Há boas razões pelas quais as mulheres americanas esmagadoramente escolher fazer um aborto em vez de dar uma criança para adoção. O parto é o procedimento médico muito mais arriscado. A América tem uma das maiores taxas de mortalidade materna no mundo desenvolvido.

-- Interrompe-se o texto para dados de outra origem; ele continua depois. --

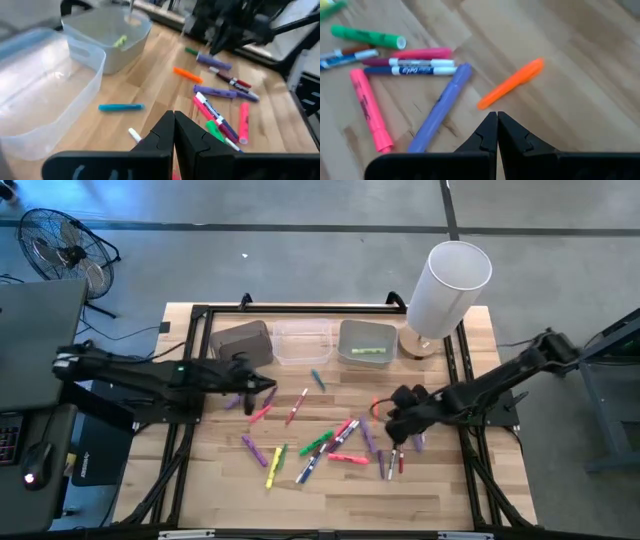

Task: Pick & Place Markers
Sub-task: Put the pink marker pen into the transparent bin

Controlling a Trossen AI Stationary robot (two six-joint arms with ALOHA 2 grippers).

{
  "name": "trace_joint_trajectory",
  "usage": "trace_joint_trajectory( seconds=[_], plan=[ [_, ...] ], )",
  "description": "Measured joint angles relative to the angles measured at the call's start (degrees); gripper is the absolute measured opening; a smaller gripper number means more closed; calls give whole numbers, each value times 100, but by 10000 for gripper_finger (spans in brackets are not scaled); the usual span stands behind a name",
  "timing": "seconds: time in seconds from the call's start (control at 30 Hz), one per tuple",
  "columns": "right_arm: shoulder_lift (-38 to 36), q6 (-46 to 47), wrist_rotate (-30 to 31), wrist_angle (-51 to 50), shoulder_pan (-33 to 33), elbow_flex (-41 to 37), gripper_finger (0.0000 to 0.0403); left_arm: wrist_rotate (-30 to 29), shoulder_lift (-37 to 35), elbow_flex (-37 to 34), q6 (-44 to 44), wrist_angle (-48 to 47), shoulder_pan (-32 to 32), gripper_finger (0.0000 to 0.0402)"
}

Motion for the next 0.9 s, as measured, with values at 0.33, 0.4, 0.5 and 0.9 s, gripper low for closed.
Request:
trace_joint_trajectory(
  seconds=[0.33,0.4,0.5,0.9],
  plan=[
    [-1510,-739,-84,-338,-304,-422,0,7,3192,2805,-1699,-2687,0,0],
    [-1587,-799,-88,-505,-331,-422,0,11,3697,3285,-2068,-3195,0,0],
    [-1605,-1063,-185,-673,-338,-422,0,47,4344,3878,-2568,-3808,0,0],
    [-1606,-1893,-664,-776,-338,-419,0,818,5508,4427,-3672,-4038,6,72]
  ],
)
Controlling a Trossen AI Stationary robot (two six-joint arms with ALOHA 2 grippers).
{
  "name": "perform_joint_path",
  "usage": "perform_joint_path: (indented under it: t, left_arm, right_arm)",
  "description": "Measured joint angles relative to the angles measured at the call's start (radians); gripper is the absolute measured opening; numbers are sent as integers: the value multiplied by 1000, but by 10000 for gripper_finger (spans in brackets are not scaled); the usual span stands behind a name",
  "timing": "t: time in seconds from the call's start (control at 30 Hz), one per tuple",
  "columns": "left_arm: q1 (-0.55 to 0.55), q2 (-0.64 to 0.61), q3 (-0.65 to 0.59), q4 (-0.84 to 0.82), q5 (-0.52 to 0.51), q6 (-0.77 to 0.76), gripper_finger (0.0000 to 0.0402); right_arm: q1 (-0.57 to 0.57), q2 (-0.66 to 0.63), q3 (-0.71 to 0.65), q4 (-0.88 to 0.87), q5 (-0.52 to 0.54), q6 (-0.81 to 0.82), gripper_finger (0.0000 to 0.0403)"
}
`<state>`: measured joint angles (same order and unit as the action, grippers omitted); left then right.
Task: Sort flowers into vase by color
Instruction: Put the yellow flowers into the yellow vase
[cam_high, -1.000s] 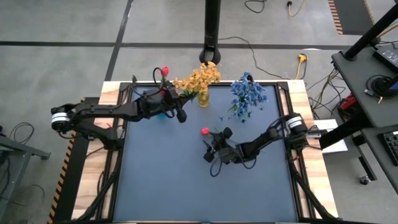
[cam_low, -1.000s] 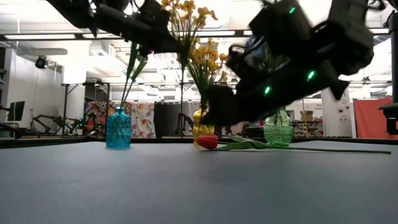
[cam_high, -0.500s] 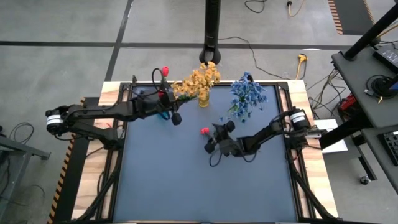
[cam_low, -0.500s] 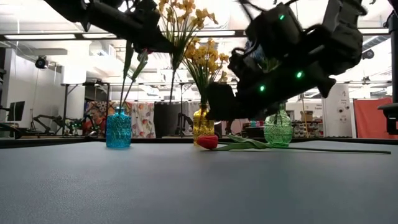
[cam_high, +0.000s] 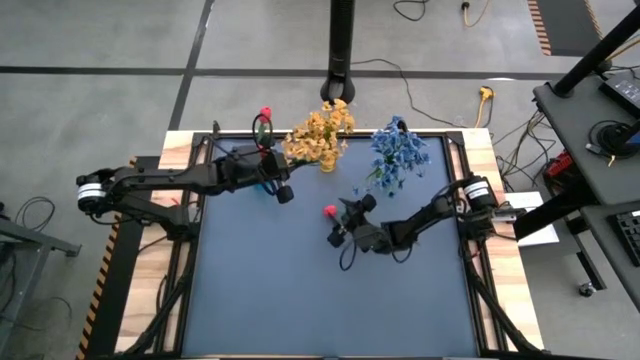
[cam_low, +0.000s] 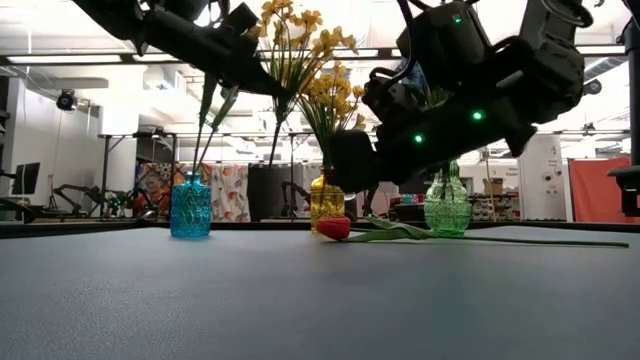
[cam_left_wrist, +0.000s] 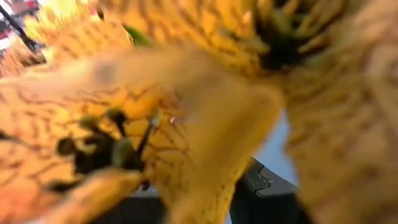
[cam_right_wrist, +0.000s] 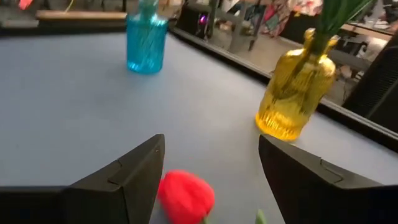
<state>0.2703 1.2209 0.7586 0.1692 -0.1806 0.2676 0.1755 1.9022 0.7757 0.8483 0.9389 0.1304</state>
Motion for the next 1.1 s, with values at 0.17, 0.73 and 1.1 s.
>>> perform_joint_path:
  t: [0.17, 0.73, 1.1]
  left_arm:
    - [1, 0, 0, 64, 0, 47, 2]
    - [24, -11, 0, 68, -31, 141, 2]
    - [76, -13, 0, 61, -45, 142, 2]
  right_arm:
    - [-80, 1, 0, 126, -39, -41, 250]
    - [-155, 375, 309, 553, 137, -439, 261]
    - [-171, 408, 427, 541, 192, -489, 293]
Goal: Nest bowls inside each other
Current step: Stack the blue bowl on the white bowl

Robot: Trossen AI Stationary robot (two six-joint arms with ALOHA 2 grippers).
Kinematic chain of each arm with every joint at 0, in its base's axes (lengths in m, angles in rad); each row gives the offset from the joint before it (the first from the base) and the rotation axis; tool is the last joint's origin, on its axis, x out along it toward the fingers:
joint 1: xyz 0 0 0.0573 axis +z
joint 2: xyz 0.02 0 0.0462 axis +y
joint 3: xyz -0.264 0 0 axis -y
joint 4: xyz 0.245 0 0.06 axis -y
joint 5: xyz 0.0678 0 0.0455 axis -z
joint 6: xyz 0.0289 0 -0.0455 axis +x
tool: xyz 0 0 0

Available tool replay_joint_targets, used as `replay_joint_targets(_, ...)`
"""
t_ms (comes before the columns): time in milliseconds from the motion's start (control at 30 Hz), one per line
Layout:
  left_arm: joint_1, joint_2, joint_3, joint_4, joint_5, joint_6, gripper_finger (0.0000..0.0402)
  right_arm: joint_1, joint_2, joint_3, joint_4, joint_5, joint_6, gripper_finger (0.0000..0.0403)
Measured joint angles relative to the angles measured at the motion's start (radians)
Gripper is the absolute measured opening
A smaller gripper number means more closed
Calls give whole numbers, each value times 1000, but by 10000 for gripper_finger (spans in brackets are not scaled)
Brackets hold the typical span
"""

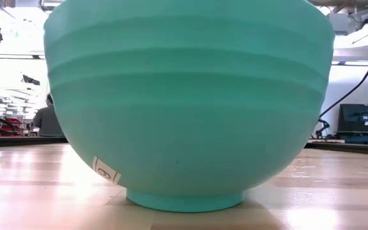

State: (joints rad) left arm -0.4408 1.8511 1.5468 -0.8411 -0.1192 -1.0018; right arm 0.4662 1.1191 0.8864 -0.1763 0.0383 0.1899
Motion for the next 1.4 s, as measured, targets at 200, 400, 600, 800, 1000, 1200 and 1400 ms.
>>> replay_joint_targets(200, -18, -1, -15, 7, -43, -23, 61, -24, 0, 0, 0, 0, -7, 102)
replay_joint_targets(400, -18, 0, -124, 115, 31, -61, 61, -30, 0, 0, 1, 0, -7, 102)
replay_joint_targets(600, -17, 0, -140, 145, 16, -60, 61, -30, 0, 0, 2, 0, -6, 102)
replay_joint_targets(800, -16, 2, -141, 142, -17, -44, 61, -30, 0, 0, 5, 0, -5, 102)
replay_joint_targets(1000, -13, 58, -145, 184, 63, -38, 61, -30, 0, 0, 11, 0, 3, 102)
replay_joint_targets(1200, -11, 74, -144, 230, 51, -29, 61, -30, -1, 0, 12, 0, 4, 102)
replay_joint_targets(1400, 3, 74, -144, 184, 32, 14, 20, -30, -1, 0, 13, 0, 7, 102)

No projeto de parecer vazado de Dobbs, Juiz Alito observou que muitos opositores do aborto apontam para o fato de que “os estados têm adotado cada vez mais leis de refúgio seguro, que geralmente permitem que as mulheres deixem bebês anonimamente, e que uma mulher que coloca seu recém-nascido para adoção hoje tem poucos motivos para temer que o bebê não encontrar um lar adequado.” Para esses defensores, “apenas” ter o bebê é uma opção perfeitamente viável.
Pode parecer perfeitamente viável para alguém que nunca esteve grávida ou deu à luz. Perfeitamente viável para alguém sem noção de toda a gama de preocupações e medos das mulheres. Perfeitamente viável para alguém que nunca teve que fazer essas escolhas – e viver com as consequências.